Task details: Copy out exactly the lines below that run from the one holding "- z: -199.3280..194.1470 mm" to the one holding "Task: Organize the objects", keeping both of those lines and no others.

*** Opening Dataset content ***

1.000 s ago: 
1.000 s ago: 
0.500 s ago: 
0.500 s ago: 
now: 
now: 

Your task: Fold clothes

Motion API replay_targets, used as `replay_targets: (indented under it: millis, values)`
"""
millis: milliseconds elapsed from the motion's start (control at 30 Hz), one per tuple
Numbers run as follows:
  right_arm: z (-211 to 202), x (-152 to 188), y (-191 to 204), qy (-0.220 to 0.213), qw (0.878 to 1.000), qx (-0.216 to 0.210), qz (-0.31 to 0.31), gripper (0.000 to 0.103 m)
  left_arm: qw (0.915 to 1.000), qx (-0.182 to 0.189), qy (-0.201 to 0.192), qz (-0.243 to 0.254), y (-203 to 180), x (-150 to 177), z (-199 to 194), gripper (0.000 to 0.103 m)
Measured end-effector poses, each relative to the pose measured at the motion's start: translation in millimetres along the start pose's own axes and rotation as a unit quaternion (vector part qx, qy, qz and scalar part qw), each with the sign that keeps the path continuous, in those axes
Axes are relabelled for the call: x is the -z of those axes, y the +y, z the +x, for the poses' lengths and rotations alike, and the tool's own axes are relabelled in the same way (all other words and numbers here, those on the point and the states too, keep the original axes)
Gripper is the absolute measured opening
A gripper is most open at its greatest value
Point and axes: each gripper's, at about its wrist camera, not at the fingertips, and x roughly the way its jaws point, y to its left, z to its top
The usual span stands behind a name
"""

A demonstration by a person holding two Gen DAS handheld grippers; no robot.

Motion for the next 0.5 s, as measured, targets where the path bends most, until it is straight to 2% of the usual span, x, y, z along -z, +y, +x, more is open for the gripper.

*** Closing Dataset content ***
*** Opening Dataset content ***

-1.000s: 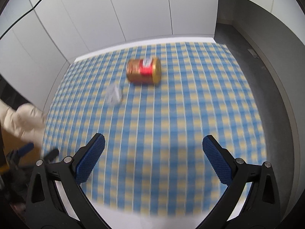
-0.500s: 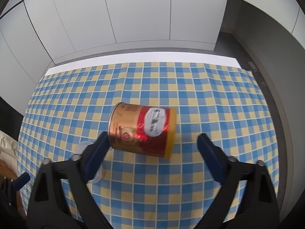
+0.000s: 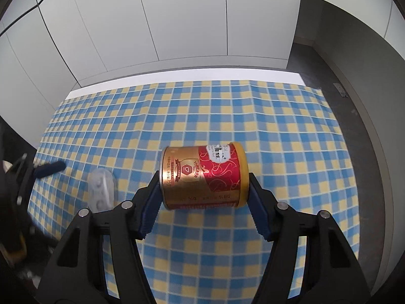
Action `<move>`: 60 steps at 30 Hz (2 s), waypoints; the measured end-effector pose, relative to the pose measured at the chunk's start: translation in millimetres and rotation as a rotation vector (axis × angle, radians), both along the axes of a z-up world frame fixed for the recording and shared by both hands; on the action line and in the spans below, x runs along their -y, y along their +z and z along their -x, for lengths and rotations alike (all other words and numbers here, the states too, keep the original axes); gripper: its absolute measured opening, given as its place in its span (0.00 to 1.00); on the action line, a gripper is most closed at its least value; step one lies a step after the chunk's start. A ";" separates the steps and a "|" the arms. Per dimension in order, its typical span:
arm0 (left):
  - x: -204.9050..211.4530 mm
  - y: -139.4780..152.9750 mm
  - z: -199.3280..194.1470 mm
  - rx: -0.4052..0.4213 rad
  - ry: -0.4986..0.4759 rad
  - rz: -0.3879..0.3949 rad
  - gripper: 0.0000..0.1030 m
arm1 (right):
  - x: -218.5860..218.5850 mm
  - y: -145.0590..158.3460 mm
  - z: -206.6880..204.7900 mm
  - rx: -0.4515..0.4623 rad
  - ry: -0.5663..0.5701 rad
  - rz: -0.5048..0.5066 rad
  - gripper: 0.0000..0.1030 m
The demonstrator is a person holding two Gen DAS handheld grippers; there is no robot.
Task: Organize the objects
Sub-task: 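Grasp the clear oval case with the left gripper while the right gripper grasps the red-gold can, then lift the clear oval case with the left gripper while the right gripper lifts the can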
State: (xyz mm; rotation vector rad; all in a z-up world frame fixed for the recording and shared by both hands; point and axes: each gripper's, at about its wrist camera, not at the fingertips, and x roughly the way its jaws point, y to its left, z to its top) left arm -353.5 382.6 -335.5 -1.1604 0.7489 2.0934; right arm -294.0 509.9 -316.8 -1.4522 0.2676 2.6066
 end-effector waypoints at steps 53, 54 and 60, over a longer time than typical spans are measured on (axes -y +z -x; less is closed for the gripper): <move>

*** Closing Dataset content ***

Response to the task:
  - z: -199.3280..194.1470 mm
  - rx: -0.4052..0.4213 rad
  - ry: -0.4986..0.4759 rad
  - rz: -0.3879..0.3949 rad
  - gripper: 0.0000..0.1030 m
arm1 (right):
  - x: -218.5860..218.5850 mm
  - y: -145.0590..158.3460 mm
  - z: -206.6880..204.7900 mm
  - rx: -0.4515..0.4623 rad
  - ry: -0.5663..0.5701 rad
  - rz: -0.5048..0.5066 rad
  - gripper: 0.0000..0.1030 m
The demonstrator is a person holding two Gen DAS handheld grippers; there is no robot.
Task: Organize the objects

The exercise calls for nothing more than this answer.